§ **Provided entries**
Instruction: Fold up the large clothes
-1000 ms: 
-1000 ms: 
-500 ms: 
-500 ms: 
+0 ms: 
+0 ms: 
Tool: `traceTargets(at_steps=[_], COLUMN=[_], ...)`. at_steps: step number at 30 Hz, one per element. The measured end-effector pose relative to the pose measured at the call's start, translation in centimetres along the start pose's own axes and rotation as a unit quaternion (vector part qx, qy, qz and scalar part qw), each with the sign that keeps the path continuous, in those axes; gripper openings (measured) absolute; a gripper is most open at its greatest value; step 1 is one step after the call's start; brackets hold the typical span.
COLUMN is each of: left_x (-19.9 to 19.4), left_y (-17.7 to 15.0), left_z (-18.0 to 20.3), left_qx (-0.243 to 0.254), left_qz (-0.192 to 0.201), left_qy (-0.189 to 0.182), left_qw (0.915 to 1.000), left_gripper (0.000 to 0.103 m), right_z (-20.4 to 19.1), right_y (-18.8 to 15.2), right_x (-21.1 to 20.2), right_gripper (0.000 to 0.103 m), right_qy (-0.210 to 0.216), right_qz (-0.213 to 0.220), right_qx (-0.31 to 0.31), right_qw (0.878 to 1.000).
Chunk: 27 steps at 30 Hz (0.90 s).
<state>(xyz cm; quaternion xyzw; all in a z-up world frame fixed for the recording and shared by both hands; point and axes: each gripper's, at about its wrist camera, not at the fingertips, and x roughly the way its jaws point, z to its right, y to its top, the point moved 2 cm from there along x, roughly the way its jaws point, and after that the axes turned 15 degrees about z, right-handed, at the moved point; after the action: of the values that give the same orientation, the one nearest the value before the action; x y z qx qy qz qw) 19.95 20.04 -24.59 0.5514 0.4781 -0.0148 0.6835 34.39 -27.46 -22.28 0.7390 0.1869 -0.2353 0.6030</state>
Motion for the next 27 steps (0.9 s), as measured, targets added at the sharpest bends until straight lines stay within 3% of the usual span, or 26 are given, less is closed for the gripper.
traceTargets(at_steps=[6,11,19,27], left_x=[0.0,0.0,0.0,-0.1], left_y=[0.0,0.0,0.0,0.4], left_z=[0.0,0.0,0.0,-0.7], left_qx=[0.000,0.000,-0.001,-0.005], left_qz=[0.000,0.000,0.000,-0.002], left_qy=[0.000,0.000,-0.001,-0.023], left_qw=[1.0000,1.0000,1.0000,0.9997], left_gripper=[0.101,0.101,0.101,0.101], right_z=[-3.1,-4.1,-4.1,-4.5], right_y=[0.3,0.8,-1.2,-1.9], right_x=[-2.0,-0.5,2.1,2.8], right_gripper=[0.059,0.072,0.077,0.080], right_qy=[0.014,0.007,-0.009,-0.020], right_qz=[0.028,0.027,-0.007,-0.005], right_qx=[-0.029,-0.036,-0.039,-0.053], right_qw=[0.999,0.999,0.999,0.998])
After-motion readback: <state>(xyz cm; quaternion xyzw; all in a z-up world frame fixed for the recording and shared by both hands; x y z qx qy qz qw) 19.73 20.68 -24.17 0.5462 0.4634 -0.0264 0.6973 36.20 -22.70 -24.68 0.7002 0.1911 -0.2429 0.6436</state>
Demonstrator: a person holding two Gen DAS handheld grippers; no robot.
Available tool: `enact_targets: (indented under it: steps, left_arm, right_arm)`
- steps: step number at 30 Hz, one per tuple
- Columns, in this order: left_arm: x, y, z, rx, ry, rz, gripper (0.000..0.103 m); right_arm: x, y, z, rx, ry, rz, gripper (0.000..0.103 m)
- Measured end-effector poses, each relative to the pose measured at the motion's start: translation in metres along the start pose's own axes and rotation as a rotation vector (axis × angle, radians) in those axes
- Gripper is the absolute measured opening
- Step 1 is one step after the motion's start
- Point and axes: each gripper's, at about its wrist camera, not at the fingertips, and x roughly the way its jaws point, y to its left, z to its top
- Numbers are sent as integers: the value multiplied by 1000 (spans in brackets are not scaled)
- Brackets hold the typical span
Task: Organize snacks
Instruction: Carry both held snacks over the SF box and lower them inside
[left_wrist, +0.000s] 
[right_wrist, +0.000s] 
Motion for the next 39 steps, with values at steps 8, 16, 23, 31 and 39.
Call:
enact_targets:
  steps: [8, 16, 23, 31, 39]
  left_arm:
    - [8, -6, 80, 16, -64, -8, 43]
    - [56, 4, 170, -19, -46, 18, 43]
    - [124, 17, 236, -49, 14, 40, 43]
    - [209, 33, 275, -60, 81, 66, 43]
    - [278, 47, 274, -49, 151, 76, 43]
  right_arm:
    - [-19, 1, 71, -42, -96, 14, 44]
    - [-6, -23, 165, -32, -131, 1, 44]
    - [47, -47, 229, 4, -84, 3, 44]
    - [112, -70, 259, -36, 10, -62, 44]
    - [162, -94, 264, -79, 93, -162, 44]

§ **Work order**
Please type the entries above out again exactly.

§ **Exercise output**
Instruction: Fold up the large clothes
-1000 ms: 
-1000 ms: 
-500 ms: 
-500 ms: 
+0 ms: 
+0 ms: 
Tool: `traceTargets(at_steps=[_], COLUMN=[_], ...)`. at_steps: step number at 30 Hz, one per element. The measured end-effector pose relative to the pose measured at the call's start, translation in centimetres along the start pose's own axes and rotation as a unit quaternion (vector part qx, qy, qz and scalar part qw), each with the sign that keeps the path continuous, in those axes; gripper openings (measured) absolute; a gripper is most open at its greatest value; step 1 is one step after the call's start; brackets hold the typical span.
COLUMN is each of: left_x (-19.9 to 19.4), left_y (-17.7 to 15.0), left_z (-18.0 to 20.3), left_qx (-0.243 to 0.254), left_qz (-0.192 to 0.201), left_qy (-0.189 to 0.182), left_qw (0.915 to 1.000), left_gripper (0.000 to 0.103 m), right_z (-20.4 to 19.1), right_y (-18.8 to 15.2), right_x (-21.1 to 20.2), right_gripper (0.000 to 0.103 m), right_qy (-0.210 to 0.216), right_qz (-0.213 to 0.220), right_qx (-0.31 to 0.31), right_qw (0.878 to 1.000).
Chunk: 27 steps at 30 Hz (0.90 s).
<state>(xyz cm; quaternion xyzw; all in a z-up world frame fixed for the recording and shared by both hands; point and axes: each gripper's, at about its wrist camera, not at the fingertips, and x roughly the way its jaws point, z to its right, y to its top, the point moved 2 cm from there along x, roughly the way its jaws point, and after that the axes turned 15 degrees about z, right-handed, at the moved point; after the action: of the values that give the same orientation, the one nearest the value before the action; x y z qx qy qz qw) 19.95 20.04 -24.59 0.5514 0.4781 -0.0148 0.6835 34.39 -27.46 -22.28 0.7390 0.1869 -0.2353 0.6030</state>
Motion for the next 27 steps (0.9 s), as measured, targets added at the sharpest bends until straight lines stay within 3% of the usual span, or 26 are given, less is closed for the gripper.
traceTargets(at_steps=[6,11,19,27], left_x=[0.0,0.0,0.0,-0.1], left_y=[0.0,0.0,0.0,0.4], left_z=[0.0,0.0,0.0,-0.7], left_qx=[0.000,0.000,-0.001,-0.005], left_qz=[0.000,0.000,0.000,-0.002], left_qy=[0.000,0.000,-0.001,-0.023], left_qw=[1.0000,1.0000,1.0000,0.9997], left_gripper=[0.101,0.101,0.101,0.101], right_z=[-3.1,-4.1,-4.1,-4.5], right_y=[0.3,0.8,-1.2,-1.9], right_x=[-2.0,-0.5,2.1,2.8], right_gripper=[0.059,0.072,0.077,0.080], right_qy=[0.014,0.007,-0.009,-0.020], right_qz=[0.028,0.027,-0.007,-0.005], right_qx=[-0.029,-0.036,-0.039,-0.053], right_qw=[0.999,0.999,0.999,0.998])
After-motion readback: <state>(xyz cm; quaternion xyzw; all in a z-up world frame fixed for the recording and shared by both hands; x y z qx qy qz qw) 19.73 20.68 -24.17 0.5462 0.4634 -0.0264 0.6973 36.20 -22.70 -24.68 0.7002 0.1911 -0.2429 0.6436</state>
Demonstrator: a person holding two Gen DAS handheld grippers; no robot.
Available tool: `enact_targets: (indented under it: steps, left_arm, right_arm)`
- steps: step number at 30 Hz, one per tuple
- Columns, in this order: left_arm: x, y, z, rx, ry, rz, gripper (0.000..0.103 m); right_arm: x, y, z, rx, ry, rz, gripper (0.000..0.103 m)
- Measured end-effector poses, each relative to the pose measured at the motion's start: translation in metres along the start pose's own axes and rotation as a rotation vector (axis × angle, radians) in those axes
- Gripper is the absolute measured opening
- Step 1 is one step after the motion's start
- Point and axes: each gripper's, at about its wrist camera, not at the fingertips, and x roughly the way its jaws point, y to its left, z to its top
- Numbers are sent as integers: the value multiplied by 1000 (spans in brackets are not scaled)
- Brackets hold the typical span
Task: Organize snacks
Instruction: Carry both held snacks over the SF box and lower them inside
[left_wrist, +0.000s] 
[right_wrist, +0.000s] 
Motion for the next 39 steps, with values at steps 8, 16, 23, 31 and 39.
Call:
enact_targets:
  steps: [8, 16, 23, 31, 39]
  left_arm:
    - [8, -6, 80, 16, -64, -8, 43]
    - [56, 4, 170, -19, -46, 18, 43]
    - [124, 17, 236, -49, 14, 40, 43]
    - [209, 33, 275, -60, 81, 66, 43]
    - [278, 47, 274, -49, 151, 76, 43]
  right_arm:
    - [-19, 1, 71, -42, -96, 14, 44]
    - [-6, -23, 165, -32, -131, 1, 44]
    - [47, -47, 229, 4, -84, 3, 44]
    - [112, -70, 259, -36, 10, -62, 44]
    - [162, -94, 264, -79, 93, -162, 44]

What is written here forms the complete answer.